An exact retyping of all lines below is the answer; pictures do not belong in it.

= Beginning of Section =

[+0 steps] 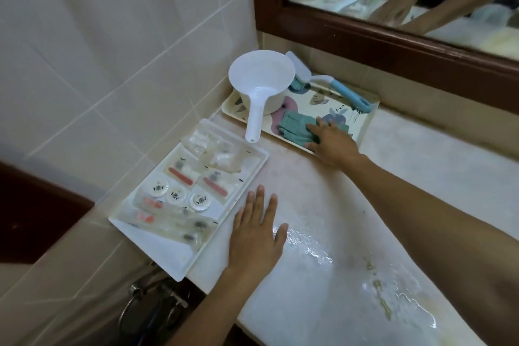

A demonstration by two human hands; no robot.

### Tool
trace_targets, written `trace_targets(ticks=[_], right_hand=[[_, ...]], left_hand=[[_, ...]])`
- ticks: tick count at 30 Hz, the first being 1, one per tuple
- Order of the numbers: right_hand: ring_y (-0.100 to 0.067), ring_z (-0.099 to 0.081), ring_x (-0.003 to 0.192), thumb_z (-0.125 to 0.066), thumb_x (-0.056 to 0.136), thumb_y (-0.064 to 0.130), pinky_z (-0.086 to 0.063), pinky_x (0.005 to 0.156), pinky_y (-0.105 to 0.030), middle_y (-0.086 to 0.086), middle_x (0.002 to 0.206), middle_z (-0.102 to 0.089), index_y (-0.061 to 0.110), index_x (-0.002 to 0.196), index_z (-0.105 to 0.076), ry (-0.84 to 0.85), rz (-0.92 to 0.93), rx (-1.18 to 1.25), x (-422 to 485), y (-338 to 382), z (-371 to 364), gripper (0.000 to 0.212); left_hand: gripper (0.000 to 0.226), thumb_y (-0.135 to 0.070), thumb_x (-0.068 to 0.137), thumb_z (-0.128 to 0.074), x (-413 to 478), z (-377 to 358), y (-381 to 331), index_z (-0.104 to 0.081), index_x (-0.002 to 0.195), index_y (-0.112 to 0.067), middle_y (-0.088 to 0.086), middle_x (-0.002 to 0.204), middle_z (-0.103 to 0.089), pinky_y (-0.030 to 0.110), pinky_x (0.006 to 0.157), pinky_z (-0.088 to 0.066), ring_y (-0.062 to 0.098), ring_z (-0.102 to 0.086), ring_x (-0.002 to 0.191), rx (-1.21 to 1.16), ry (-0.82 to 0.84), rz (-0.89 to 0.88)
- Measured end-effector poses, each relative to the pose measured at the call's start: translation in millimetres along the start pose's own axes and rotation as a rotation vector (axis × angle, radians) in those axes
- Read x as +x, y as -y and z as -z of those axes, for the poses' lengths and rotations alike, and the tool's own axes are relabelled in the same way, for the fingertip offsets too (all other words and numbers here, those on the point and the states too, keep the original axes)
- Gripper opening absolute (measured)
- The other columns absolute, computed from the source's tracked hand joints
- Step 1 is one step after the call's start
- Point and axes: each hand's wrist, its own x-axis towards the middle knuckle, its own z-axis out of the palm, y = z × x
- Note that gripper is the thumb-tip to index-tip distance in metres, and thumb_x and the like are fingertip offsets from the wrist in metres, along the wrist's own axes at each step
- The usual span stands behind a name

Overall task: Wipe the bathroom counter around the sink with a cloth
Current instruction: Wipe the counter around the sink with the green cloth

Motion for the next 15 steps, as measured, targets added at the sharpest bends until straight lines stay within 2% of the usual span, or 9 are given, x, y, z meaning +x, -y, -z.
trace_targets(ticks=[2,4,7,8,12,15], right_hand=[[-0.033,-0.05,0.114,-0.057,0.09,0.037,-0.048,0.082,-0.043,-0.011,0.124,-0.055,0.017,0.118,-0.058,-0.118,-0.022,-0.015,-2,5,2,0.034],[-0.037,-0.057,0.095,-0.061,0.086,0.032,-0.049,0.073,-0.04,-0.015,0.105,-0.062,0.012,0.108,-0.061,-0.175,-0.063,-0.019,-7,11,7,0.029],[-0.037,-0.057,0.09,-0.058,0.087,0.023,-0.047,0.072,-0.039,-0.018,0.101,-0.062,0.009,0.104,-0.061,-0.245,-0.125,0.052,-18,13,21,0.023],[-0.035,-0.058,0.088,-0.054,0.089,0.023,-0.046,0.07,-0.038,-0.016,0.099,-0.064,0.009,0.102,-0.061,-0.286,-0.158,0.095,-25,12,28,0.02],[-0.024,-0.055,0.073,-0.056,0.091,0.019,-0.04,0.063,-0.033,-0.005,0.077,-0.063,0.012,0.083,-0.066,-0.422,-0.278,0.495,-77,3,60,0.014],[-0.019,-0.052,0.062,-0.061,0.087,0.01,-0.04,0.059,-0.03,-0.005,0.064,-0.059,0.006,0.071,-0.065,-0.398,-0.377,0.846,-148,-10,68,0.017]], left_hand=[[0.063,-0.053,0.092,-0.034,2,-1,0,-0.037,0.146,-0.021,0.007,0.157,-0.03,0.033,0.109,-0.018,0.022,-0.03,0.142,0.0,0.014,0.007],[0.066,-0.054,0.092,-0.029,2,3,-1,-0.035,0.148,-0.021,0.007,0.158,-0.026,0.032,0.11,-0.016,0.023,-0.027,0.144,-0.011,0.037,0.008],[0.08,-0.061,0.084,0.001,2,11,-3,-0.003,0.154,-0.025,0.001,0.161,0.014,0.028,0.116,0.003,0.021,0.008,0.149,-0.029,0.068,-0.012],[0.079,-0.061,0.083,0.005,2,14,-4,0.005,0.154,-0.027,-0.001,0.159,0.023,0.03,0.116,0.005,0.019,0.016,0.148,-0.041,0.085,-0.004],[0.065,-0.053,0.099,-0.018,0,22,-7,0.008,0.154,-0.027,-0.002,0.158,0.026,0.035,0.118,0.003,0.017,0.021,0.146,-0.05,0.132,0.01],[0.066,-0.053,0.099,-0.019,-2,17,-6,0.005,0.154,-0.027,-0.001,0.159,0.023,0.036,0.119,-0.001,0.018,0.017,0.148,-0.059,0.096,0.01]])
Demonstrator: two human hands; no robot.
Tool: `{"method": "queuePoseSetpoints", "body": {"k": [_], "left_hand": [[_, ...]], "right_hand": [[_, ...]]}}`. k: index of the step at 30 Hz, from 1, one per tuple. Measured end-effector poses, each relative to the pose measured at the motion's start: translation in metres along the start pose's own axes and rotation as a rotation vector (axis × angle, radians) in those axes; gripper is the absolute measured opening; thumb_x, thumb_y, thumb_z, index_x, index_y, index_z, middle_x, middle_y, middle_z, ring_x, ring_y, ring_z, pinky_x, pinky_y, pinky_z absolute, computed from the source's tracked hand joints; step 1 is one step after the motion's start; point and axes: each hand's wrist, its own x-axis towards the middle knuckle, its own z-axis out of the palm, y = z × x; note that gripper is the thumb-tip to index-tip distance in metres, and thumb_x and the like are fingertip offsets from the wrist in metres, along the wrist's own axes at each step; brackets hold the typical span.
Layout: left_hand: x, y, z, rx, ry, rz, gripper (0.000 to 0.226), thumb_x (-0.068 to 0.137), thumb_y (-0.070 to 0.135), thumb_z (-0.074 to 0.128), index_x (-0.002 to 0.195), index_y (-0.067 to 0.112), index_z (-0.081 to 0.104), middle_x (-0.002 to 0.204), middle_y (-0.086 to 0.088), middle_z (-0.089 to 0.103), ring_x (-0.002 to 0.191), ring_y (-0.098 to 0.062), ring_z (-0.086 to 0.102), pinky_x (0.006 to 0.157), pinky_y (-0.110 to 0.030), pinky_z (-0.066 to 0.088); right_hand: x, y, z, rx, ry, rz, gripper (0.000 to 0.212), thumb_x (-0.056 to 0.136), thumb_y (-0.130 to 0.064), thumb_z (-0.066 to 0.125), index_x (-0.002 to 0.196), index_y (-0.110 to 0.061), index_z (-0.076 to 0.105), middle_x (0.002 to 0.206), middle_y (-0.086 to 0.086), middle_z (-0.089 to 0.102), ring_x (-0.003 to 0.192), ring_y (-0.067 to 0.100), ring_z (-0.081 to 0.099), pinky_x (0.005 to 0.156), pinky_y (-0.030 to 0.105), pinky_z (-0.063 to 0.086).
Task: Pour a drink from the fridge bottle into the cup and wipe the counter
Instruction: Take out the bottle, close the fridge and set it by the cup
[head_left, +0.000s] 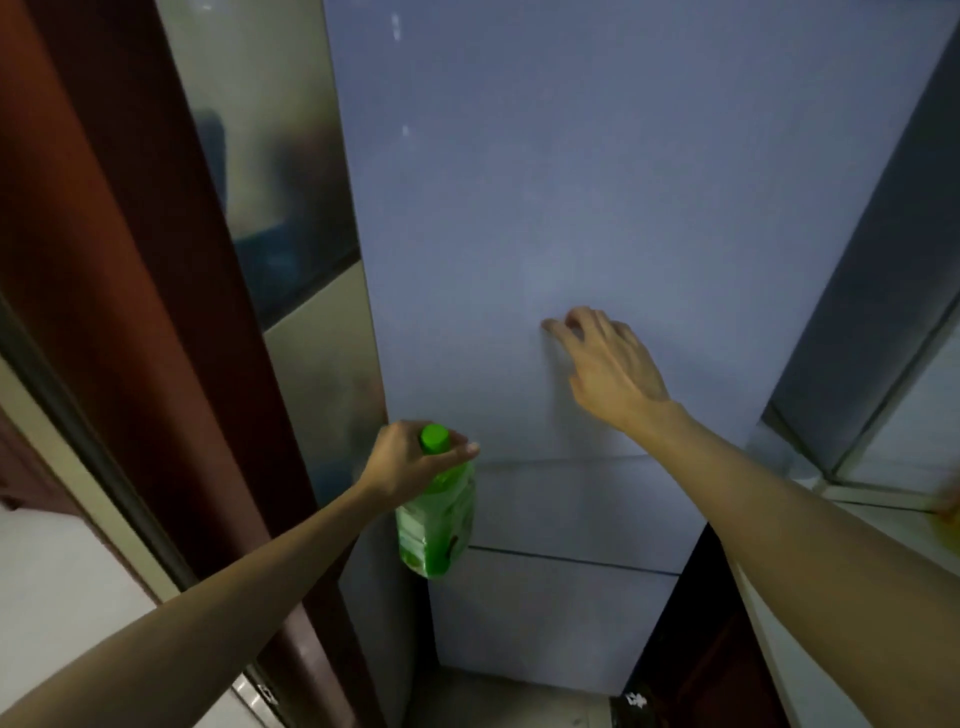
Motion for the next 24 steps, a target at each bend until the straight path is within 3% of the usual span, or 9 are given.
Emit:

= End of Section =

Result of the task:
[+0 steps] 

A demonstration by two human hands; no robot.

### Tool
trace_targets, written `trace_targets(ticks=[_], right_hand=[[_, ...]], left_hand=[[_, ...]])`
- ticks: tick count at 30 Hz, the first being 1, one per tuple
- Order of the numbers: right_hand: ring_y (-0.100 to 0.067), ring_z (-0.099 to 0.081), ring_x (-0.003 to 0.192), thumb_z (-0.125 to 0.066), thumb_x (-0.056 to 0.136), thumb_y (-0.064 to 0.130), pinky_z (-0.086 to 0.063), pinky_x (0.005 to 0.156), pinky_y (-0.105 to 0.030), middle_y (-0.086 to 0.086), middle_x (0.002 to 0.206), middle_z (-0.102 to 0.089), index_y (-0.061 to 0.110), index_x (-0.002 to 0.196), index_z (-0.105 to 0.076), ry (-0.84 to 0.85), rz (-0.92 to 0.93), rx (-1.18 to 1.25), x (-422 to 485), y (-338 to 382), z (-371 to 364), gripper (0.000 to 0.212); left_hand: gripper (0.000 to 0.226), thumb_y (-0.135 to 0.070), thumb_x (-0.068 to 0.137), thumb_z (-0.128 to 0.074), x (-413 to 478), z (-377 to 358), y (-381 to 331), index_z (-0.104 to 0.081), index_x (-0.002 to 0.195), index_y (-0.112 to 0.067), middle_y (-0.088 to 0.086), middle_x (-0.002 to 0.204), middle_z (-0.103 to 0.089), pinky_y (-0.030 to 0.110), pinky_x (0.006 to 0.157), pinky_z (-0.088 to 0.066), ring_y (-0.062 to 0.098), ring_z (-0.102 to 0.086), ring_x (-0.002 to 0.191), rx (-1.21 to 1.16), ry (-0.82 to 0.84), rz (-0.89 to 0.88)
- Measured end-effector poses, each relative to the pose measured at the call's start: translation in millimetres along the start pose's own axes and rotation as a rotation vector (axis × angle, radians) in those axes
- Read x as +x, y as -y and z as -z of those axes, for the poses' lengths and rotations alike, and the tool's own axes are relabelled in the same way, for the fingertip offsets too (all other words and numbers here, those on the point and the states too, keep the original axes)
- Gripper opening absolute (measured)
- The other columns absolute, computed from the source's tracked hand joints
- Step 1 is one step after the call's start
- Point and axes: each hand's wrist, its own x-axis towards the middle knuckle, its own z-axis out of the palm, y = z × x
- Note that gripper is the thumb-tip to index-tip distance in metres, and thumb_x and the like are fingertip offsets from the wrist in metres, along the wrist's own axes at each step
- The usual span stands behind a name

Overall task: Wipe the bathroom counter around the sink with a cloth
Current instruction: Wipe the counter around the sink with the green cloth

Motion for the next 15 steps, as measured, targets added at the sharpest bends until straight lines stay within 2% of the usual span, or 9 are given, x, y, z meaning +x, -y, -z.
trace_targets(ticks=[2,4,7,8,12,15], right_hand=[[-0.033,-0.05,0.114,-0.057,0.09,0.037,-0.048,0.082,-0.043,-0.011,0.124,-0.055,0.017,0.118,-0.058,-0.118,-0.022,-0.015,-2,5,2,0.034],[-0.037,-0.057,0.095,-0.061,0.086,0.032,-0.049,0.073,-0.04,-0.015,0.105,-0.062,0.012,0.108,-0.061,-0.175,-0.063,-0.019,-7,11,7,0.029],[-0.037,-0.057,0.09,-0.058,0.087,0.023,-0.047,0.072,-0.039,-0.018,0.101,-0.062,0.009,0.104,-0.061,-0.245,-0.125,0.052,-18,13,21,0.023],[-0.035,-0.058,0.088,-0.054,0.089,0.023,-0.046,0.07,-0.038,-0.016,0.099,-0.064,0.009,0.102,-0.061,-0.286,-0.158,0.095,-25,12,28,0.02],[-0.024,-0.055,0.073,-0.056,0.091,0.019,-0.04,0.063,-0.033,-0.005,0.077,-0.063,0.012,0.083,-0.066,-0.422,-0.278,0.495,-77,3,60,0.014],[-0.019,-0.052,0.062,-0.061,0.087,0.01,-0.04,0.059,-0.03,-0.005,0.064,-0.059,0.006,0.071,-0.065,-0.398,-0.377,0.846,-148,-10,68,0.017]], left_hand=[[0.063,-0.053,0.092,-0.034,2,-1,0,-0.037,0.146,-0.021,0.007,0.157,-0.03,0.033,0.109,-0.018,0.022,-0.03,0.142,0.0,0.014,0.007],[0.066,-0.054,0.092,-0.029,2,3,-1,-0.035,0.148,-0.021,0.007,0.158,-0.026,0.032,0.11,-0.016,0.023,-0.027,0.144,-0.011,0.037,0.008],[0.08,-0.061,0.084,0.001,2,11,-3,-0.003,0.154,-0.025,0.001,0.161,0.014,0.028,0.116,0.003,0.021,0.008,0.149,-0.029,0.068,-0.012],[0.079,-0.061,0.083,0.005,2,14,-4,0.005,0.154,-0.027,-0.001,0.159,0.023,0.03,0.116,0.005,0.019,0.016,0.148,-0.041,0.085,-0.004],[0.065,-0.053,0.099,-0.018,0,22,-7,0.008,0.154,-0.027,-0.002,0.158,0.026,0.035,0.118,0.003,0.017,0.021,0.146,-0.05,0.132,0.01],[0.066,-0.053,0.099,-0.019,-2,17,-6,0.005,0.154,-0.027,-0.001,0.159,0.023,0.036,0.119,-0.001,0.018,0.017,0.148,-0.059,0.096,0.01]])
Demonstrator: two human hands; no robot.
Tool: `{"method": "queuePoseSetpoints", "body": {"k": [_], "left_hand": [[_, ...]], "right_hand": [[_, ...]]}}`. k: index of the step at 30 Hz, from 1, one per tuple. Measured end-effector poses, each relative to the pose measured at the motion's start: translation in metres along the start pose's own axes and rotation as a rotation vector (axis × angle, radians) in those axes; gripper is the absolute measured opening; thumb_x, thumb_y, thumb_z, index_x, index_y, index_z, middle_x, middle_y, middle_z, ring_x, ring_y, ring_z, pinky_x, pinky_y, pinky_z absolute, computed from the source's tracked hand joints; step 1 is one step after the motion's start; point and axes: each hand's wrist, its own x-axis towards the middle knuckle, its own z-axis out of the palm, y = z × x; note that gripper is the thumb-tip to index-tip distance in metres, and thumb_x and the like are fingertip offsets from the wrist in metres, along the wrist's own axes at each step; brackets hold the typical span.
Layout: left_hand: x, y, z, rx, ry, rz, gripper (0.000 to 0.226), thumb_x (-0.068 to 0.137), thumb_y (-0.070 to 0.135), thumb_z (-0.074 to 0.128), index_x (-0.002 to 0.195), index_y (-0.067 to 0.112), index_z (-0.081 to 0.104), middle_x (-0.002 to 0.204), middle_y (-0.086 to 0.088), middle_z (-0.089 to 0.103), ring_x (-0.002 to 0.191), ring_y (-0.098 to 0.062), ring_z (-0.086 to 0.102), pinky_x (0.006 to 0.157), pinky_y (-0.110 to 0.030), pinky_z (-0.066 to 0.088); right_hand: x, y, z, rx, ry, rz, gripper (0.000 to 0.212), thumb_x (-0.056 to 0.136), thumb_y (-0.130 to 0.064), thumb_z (-0.066 to 0.125), index_x (-0.002 to 0.196), index_y (-0.110 to 0.061), index_z (-0.076 to 0.105), middle_x (0.002 to 0.206), middle_y (-0.086 to 0.086), middle_z (-0.089 to 0.102), ring_x (-0.003 to 0.192), ring_y (-0.067 to 0.100), ring_z (-0.081 to 0.099), pinky_x (0.005 to 0.156), pinky_y (-0.030 to 0.105), pinky_z (-0.063 to 0.086).
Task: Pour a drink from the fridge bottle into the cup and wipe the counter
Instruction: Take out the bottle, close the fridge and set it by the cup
[head_left, +0.000s] 
Motion for the next 24 steps, a target at each bend until the straight path is within 3% of the usual span, or 9 are given.
Emit:

This exercise requires nothing more.